Attorney General to issue amended guidance for government lawyers on legal risk

The Attorney General, Lord Hermer KC, has announced he is to issue amended guidance for assessing legal risk across government that will seek to “raise the standards for calibrating legality”.

He said he wants government lawyers to feel “empowered to give their full and frank advice” to him and others in government, and to “stand up for the rule of law”.

Delivering the 2024 Bingham Lecture on Monday (14 October 2024), the Attorney General covered three key themes: rebuilding the UK’s international rule of law leadership, defending and strengthening Parliament’s role in upholding the rule of law, and promoting a rule of law culture, which “builds public trust in the law and its institutions”.

He said: “We need to explain that the rule of law is not the preserve of arid constitutional theory. […] We need to explain how it provides the stable and predictable environment in which people can plan their lives, do business and get ahead; in which businesses can invest, the economy can grow; people can resolve disputes fairly and peacefully, and express and enjoy their basic rights and freedoms.

“We must illustrate how systems that do not hold to these values can be arbitrary and capricious.

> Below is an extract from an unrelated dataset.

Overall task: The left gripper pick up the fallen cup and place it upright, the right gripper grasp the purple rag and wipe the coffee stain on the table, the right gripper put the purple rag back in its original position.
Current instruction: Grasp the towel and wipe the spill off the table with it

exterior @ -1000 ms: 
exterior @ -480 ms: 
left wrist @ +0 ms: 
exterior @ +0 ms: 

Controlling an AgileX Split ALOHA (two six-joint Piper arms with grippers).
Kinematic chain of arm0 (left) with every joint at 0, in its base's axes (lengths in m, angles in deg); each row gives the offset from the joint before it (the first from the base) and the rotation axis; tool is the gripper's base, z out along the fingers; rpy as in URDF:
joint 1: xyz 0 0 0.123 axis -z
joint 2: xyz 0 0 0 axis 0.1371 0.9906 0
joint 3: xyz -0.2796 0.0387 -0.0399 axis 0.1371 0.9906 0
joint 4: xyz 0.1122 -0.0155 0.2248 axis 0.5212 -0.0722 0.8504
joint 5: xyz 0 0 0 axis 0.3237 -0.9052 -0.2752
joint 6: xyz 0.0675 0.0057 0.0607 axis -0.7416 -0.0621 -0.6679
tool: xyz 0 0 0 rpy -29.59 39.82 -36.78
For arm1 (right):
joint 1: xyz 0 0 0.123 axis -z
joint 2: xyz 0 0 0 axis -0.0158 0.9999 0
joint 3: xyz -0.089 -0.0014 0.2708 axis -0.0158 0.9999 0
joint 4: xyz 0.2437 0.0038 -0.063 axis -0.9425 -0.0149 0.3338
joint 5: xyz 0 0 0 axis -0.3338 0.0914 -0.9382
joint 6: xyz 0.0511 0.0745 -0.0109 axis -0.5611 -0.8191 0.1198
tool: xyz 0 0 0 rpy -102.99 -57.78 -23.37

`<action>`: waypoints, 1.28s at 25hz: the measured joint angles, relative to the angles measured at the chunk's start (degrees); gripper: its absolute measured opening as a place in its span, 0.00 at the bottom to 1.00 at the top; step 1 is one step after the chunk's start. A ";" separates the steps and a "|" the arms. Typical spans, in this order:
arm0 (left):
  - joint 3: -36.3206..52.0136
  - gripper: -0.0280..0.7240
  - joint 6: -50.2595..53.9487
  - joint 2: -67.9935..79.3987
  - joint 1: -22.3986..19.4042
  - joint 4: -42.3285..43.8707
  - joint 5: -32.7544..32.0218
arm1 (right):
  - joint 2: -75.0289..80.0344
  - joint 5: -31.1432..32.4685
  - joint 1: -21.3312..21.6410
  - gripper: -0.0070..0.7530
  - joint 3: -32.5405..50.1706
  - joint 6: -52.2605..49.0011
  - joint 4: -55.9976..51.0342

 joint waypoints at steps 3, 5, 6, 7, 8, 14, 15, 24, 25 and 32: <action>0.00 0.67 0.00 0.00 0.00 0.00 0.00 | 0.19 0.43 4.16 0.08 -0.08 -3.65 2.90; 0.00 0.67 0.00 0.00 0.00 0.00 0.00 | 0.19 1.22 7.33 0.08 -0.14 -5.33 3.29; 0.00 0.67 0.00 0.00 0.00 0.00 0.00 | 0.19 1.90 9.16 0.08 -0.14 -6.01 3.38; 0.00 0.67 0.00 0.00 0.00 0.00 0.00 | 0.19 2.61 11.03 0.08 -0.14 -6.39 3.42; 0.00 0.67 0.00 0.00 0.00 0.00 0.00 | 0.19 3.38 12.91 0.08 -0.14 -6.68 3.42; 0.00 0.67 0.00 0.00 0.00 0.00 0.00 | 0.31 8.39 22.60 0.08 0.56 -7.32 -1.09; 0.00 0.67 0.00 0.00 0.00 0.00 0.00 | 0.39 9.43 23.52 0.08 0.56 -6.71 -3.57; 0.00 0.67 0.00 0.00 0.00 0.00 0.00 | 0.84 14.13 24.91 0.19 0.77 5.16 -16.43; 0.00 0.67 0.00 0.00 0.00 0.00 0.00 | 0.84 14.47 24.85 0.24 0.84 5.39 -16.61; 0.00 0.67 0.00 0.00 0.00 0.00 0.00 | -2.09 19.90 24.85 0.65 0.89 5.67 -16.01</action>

And backsliding from Rule of Law values, once it begins, can take an unpredictable course.”

In 2022, the then Attorney General, Suella Braverman, introduced guidance calling on government lawyers to adopt a “private-sector approach” to client service and use “innovative legal thinking".

Braverman’s comments on Twitter came after the Daily Telegraph issued a correction to an article which claimed that government lawyers had been banned from telling ministers that policies were unlawful.

In the correction the newspaper said the guidance to lawyers was that they should advise on the percentage chance of success.

In a series of tweets Braverman said: “Government lawyers are too cautious in their advice and this has hampered ministerial policy objectives needlessly.

“[…] Moving away from the ‘computer says no’ approach, I put in place new Legal Risk Guidance for government lawyers on how to support ministers better, adopt a solutions-based approach and use innovative legal thinking.”